Avis Budget CEO Ronald Nelson last May said the rental
company would "have some spine" when negotiating for rate increases with
commercial clients. For the fourth quarter, the company once again reported
year-over-year pricing declines in the segment, but continues to report
progress on new contracts, modest gains in pricing so far this year and
optimism about pushing rates upward as contracts renew.
"We have not lost heart
or initiative," Nelson said Thursday
during a conference call with analysts. "We're going to continue to push
because [the commercial segment] certainly declined in terms of profitability
contribution and our revenue mix."
Overall fourth-quarter rental
pricing in North America was "unchanged" from the prior-year period,
Nelson said, with U.S. leisure pricing up by roughly 1 percent year over year and
commercial pricing down 1 percent. Fourth-quarter commercial volume rose 1
percent.
He chalked up the year-end
softness to an unnamed competitor that was "overfleeted" during the
quarter and also cited challenging comparisons to the prior-year period, when
Hurricane Sandy helped keep market supply tight.
He pointed to some success in
nudging commercial rates upward. "Over the course of the year, we renewed
almost 1,400 commercial contracts and were able to hold or increase rates
roughly 60 percent of the time," said Nelson.
Yet, he pointed to an "average
decline on renewals in the second half of the year. We are succeeding in
stemming the rate of decline as we work our way through the renewal book.
Needless to say, we're still not satisfied, and our goal continues to be to
move our average renewal rate to positive territory."
The effort could take years
to play out, as "not all contracts renew over the course of a year"

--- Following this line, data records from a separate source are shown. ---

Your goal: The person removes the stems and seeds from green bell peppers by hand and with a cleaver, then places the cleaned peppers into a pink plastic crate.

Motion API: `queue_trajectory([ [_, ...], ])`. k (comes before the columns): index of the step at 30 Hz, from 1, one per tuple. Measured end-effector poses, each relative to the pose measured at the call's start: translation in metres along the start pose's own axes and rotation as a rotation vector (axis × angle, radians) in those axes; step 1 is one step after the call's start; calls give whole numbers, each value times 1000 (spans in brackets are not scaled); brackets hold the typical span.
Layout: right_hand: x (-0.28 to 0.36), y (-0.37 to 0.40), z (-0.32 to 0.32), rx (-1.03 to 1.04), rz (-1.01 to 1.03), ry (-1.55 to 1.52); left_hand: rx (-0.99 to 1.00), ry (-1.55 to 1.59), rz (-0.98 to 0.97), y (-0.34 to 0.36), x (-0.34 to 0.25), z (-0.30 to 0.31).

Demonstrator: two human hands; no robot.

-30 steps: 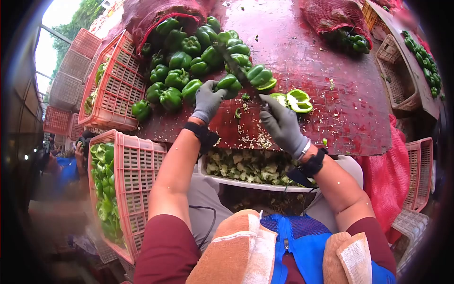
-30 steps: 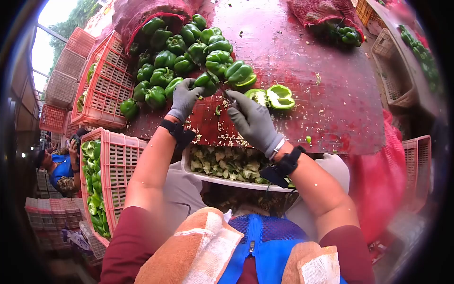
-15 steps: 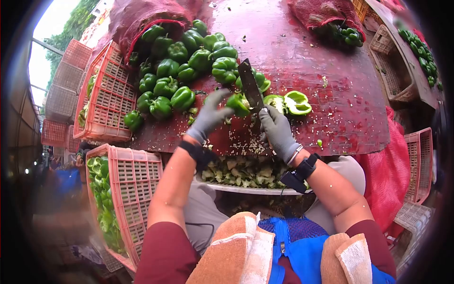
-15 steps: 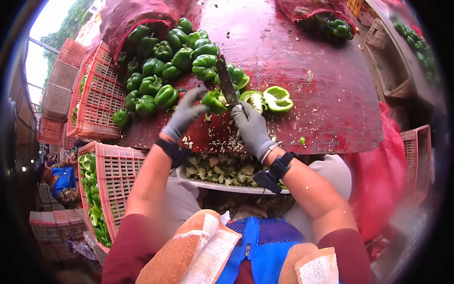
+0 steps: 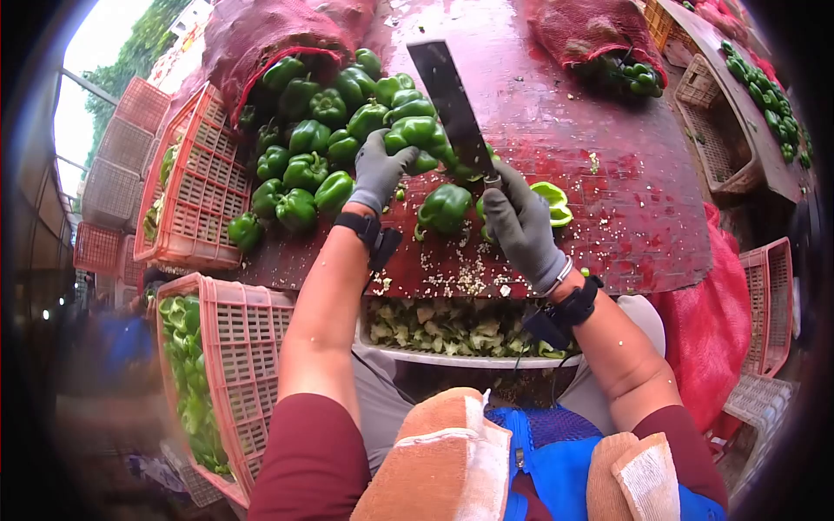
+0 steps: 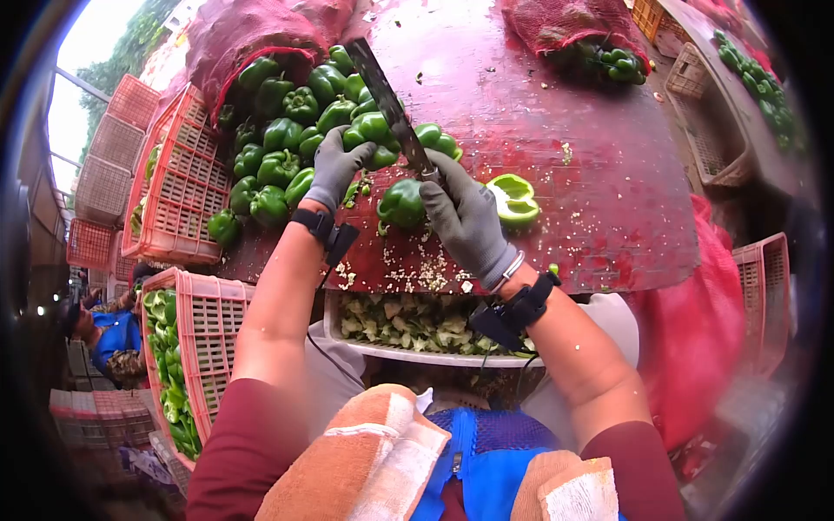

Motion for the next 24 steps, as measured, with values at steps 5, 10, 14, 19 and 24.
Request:
queue_trajectory([
  [5, -52, 1, 0, 58, -156, 369, -51, 5, -170, 46, -45, 17],
  [10, -83, 28, -10, -125, -576, -205, -26, 253, -106, 84, -28, 8],
  [14, -84, 18, -2, -302, -695, -515, -23, 227, -207, 94, -39, 5],
  [19, -71, 10, -1, -245, -616, -409, 22, -164, -286, -4, 8, 7],
  [24, -66, 1, 1, -198, -450, -352, 143, -759, -36, -91, 8, -5],
])
Point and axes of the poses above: each hand's wrist, its own y-axis away from the middle knuckle, its own z-axis out of the back of the hand, x = y × z, the point moved 6 cm from there along -y, towards the middle knuckle, and after that the axes turned 12 degrees about -y, right-handed, at the moved point
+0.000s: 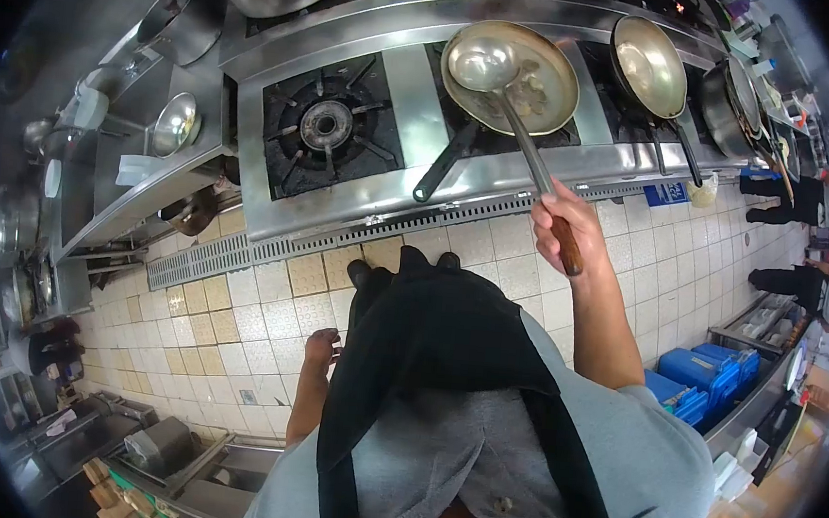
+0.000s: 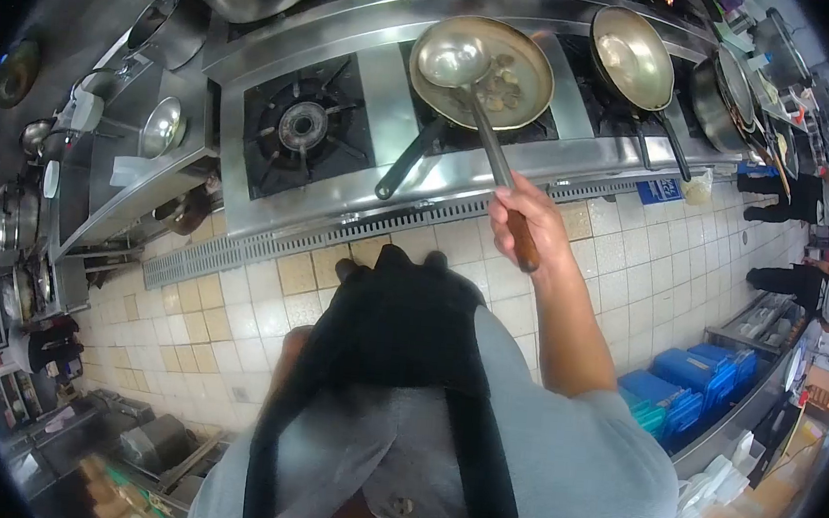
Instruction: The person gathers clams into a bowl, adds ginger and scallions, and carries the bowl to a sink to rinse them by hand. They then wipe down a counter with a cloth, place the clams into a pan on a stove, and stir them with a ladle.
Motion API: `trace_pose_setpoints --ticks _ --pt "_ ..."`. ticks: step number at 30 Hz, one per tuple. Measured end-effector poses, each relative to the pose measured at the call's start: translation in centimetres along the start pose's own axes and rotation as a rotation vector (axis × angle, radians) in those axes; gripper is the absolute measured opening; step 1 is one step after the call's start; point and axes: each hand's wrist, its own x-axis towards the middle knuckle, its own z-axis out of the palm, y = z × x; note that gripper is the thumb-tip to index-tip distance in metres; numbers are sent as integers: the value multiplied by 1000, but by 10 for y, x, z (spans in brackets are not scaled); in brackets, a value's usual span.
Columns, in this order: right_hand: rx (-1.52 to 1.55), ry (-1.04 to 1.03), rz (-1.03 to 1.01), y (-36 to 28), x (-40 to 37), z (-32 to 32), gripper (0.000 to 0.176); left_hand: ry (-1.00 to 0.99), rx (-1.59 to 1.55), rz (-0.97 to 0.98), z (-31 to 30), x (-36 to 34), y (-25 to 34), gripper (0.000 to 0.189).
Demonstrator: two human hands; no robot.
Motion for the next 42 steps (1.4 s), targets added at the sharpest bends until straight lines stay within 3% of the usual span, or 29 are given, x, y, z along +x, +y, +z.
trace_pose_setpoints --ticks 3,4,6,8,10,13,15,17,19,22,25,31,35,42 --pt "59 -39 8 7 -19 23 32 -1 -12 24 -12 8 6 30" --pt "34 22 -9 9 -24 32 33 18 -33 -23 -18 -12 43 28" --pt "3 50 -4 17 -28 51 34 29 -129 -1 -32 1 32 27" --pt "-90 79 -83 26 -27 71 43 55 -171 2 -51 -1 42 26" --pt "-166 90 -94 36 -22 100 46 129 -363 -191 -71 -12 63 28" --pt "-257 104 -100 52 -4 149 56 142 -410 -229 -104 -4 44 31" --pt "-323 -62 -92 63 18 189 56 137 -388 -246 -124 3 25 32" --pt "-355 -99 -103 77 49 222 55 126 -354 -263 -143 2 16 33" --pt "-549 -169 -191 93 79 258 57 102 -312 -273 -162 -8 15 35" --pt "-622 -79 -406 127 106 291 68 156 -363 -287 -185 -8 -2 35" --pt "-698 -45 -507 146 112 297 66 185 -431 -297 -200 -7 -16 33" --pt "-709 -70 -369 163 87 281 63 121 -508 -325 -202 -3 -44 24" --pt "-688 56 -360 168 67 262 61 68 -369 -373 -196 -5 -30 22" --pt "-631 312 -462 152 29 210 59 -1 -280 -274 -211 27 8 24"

and some even extend for up to four years, he said.
Nelson said "the most
immediate impact" on lifting overall commercial pricing would be achieved
by shifting ABG's business mix, with the company being "more aggressive on
midmarket and more aggressive on small business, both of which have higher"
average rates per day.
When looking at all rental
segments, Nelson said 2013 represented "the first full-year increase in
our pricing in North America since 2009." The company expected further
gains in pricing for full-year 2014.
For the first six weeks of
2014, "Our realized pricing has been up 2 percent, excluding Payless, with
gains in both commercial and leisure rates," said Nelson.
Executives also discussed the
implementation of a new yield-management system that enables the company to
more quickly adjust pricing in response to market changes.
Meanwhile, Nelson said the
company has "begun to offer Zipcar to Avis and Budget commercial
customers." He noted the company also has launched a pilot of one-way
Zipcar rentals, with plans to expand "more broadly" this year.